### What is required
Reproduce the records precisely. Every line should be included.

### Input data
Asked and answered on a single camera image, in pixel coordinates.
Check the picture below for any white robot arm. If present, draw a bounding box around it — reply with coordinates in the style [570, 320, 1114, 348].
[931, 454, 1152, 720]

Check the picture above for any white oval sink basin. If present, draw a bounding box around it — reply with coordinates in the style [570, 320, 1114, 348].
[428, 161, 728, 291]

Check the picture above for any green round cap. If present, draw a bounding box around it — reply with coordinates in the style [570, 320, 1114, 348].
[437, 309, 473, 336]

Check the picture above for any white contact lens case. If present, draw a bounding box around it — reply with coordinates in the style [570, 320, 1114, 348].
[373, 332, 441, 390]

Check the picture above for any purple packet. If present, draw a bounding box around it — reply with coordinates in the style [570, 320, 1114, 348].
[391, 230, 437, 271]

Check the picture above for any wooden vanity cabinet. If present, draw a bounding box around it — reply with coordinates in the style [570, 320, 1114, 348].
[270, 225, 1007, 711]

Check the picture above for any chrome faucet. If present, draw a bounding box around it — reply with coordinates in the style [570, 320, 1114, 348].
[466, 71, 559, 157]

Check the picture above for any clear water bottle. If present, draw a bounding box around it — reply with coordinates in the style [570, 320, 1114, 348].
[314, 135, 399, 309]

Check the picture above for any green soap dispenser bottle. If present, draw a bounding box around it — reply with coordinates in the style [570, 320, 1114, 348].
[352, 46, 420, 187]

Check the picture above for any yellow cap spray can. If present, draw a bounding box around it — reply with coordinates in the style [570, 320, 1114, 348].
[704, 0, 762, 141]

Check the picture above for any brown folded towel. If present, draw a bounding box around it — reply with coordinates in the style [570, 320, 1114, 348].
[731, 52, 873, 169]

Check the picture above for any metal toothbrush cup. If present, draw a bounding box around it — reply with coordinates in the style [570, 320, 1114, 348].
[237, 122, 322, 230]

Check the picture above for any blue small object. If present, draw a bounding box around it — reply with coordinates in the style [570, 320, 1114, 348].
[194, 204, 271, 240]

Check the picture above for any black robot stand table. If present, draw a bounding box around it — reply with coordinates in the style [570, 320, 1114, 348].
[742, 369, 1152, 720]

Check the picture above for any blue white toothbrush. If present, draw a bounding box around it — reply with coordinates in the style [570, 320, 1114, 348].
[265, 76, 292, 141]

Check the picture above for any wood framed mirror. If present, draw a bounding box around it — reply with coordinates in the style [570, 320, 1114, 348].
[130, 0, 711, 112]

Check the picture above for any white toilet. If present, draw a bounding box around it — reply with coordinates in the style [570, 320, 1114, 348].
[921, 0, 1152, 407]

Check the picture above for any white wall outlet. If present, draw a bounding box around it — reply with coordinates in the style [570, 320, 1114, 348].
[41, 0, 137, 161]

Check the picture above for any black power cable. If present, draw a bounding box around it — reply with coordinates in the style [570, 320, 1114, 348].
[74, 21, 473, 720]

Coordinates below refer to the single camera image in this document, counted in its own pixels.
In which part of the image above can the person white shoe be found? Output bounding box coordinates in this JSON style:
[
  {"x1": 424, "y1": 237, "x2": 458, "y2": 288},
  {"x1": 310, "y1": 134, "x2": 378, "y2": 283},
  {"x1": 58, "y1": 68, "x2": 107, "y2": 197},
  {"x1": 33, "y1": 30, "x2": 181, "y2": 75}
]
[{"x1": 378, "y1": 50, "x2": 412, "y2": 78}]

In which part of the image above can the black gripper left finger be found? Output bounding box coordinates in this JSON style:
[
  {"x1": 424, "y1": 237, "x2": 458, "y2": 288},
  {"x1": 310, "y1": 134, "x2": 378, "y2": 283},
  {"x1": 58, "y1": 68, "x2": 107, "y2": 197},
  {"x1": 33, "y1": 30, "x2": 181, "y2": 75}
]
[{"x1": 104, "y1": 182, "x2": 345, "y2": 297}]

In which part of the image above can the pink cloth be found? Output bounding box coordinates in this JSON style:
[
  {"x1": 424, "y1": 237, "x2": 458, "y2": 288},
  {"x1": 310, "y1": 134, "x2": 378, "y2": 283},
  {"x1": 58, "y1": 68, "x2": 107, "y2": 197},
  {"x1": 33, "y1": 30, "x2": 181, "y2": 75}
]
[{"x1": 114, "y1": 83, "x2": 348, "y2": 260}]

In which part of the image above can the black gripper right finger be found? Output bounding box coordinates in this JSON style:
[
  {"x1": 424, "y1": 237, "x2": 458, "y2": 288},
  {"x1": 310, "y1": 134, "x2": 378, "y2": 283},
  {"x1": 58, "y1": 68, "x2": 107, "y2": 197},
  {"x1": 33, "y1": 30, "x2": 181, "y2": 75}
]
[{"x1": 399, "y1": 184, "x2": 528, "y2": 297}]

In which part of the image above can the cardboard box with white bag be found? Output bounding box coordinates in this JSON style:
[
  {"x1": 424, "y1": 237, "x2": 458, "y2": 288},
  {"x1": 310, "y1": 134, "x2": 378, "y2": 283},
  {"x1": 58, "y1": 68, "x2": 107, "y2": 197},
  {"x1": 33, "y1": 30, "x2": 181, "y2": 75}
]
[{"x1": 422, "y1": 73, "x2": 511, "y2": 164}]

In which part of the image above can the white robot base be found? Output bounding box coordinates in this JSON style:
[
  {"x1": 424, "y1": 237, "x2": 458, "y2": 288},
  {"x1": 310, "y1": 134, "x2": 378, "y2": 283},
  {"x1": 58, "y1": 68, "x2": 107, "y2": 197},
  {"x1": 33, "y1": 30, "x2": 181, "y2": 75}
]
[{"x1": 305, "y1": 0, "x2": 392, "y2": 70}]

### Written solution
Asked and answered on a single camera image, in pixel coordinates.
Check the picture below for any white robot arm. If present, draw a bounding box around it — reply with coordinates in the style [570, 320, 1114, 348].
[931, 454, 1152, 720]

Check the picture above for any white oval sink basin. If present, draw a bounding box around it — reply with coordinates in the style [570, 320, 1114, 348].
[428, 161, 728, 291]

Check the picture above for any green round cap. If present, draw a bounding box around it — reply with coordinates in the style [570, 320, 1114, 348].
[437, 309, 473, 336]

Check the picture above for any white contact lens case. If present, draw a bounding box around it — reply with coordinates in the style [570, 320, 1114, 348].
[373, 332, 441, 390]

Check the picture above for any purple packet. If present, draw a bounding box around it — reply with coordinates in the style [570, 320, 1114, 348].
[391, 230, 437, 271]

Check the picture above for any wooden vanity cabinet. If present, draw a bounding box around it — reply with coordinates in the style [570, 320, 1114, 348].
[270, 225, 1007, 711]

Check the picture above for any chrome faucet. If present, draw a bounding box around it — reply with coordinates in the style [570, 320, 1114, 348].
[466, 71, 559, 157]

Check the picture above for any clear water bottle. If present, draw a bounding box around it — reply with coordinates in the style [570, 320, 1114, 348].
[314, 135, 399, 309]

Check the picture above for any green soap dispenser bottle. If present, draw a bounding box around it — reply with coordinates in the style [570, 320, 1114, 348].
[352, 46, 420, 187]

Check the picture above for any yellow cap spray can. If present, draw a bounding box around it — reply with coordinates in the style [570, 320, 1114, 348].
[704, 0, 762, 141]

Check the picture above for any brown folded towel. If present, draw a bounding box around it — reply with coordinates in the style [570, 320, 1114, 348].
[731, 52, 873, 169]

Check the picture above for any metal toothbrush cup. If present, draw a bounding box around it — reply with coordinates in the style [570, 320, 1114, 348].
[237, 122, 322, 230]

Check the picture above for any blue small object. If present, draw a bounding box around it — reply with coordinates in the style [570, 320, 1114, 348].
[194, 204, 271, 240]

Check the picture above for any black robot stand table. If present, draw a bounding box around it — reply with coordinates in the style [570, 320, 1114, 348].
[742, 369, 1152, 720]

Check the picture above for any blue white toothbrush. If present, draw a bounding box around it — reply with coordinates in the style [570, 320, 1114, 348].
[265, 76, 292, 141]

Check the picture above for any wood framed mirror. If present, draw a bounding box around it — reply with coordinates in the style [570, 320, 1114, 348].
[130, 0, 711, 112]

Check the picture above for any white toilet. If present, draw a bounding box around it — reply with coordinates in the style [570, 320, 1114, 348].
[921, 0, 1152, 407]

Check the picture above for any white wall outlet. If present, draw a bounding box around it — reply with coordinates in the style [570, 320, 1114, 348].
[41, 0, 137, 161]

Check the picture above for any black power cable. If present, draw a bounding box around it — reply with coordinates in the style [570, 320, 1114, 348].
[74, 21, 473, 720]

Coordinates below refer to the single camera image in this document, counted in its own pixels.
In which part of the image above can the person white shoe be found? Output bounding box coordinates in this JSON style:
[
  {"x1": 424, "y1": 237, "x2": 458, "y2": 288},
  {"x1": 310, "y1": 134, "x2": 378, "y2": 283},
  {"x1": 58, "y1": 68, "x2": 107, "y2": 197},
  {"x1": 33, "y1": 30, "x2": 181, "y2": 75}
]
[{"x1": 378, "y1": 50, "x2": 412, "y2": 78}]

In which part of the image above can the black gripper left finger be found? Output bounding box coordinates in this JSON style:
[
  {"x1": 424, "y1": 237, "x2": 458, "y2": 288},
  {"x1": 310, "y1": 134, "x2": 378, "y2": 283},
  {"x1": 58, "y1": 68, "x2": 107, "y2": 197},
  {"x1": 33, "y1": 30, "x2": 181, "y2": 75}
]
[{"x1": 104, "y1": 182, "x2": 345, "y2": 297}]

In which part of the image above can the pink cloth be found? Output bounding box coordinates in this JSON style:
[
  {"x1": 424, "y1": 237, "x2": 458, "y2": 288},
  {"x1": 310, "y1": 134, "x2": 378, "y2": 283},
  {"x1": 58, "y1": 68, "x2": 107, "y2": 197},
  {"x1": 33, "y1": 30, "x2": 181, "y2": 75}
]
[{"x1": 114, "y1": 83, "x2": 348, "y2": 260}]

In which part of the image above can the black gripper right finger be found? Output bounding box coordinates in this JSON style:
[
  {"x1": 424, "y1": 237, "x2": 458, "y2": 288},
  {"x1": 310, "y1": 134, "x2": 378, "y2": 283},
  {"x1": 58, "y1": 68, "x2": 107, "y2": 197},
  {"x1": 33, "y1": 30, "x2": 181, "y2": 75}
]
[{"x1": 399, "y1": 184, "x2": 528, "y2": 297}]

In which part of the image above can the cardboard box with white bag be found? Output bounding box coordinates in this JSON style:
[
  {"x1": 424, "y1": 237, "x2": 458, "y2": 288},
  {"x1": 310, "y1": 134, "x2": 378, "y2": 283},
  {"x1": 58, "y1": 68, "x2": 107, "y2": 197},
  {"x1": 33, "y1": 30, "x2": 181, "y2": 75}
]
[{"x1": 422, "y1": 73, "x2": 511, "y2": 164}]

In which part of the image above can the white robot base be found? Output bounding box coordinates in this JSON style:
[
  {"x1": 424, "y1": 237, "x2": 458, "y2": 288},
  {"x1": 310, "y1": 134, "x2": 378, "y2": 283},
  {"x1": 58, "y1": 68, "x2": 107, "y2": 197},
  {"x1": 33, "y1": 30, "x2": 181, "y2": 75}
]
[{"x1": 305, "y1": 0, "x2": 392, "y2": 70}]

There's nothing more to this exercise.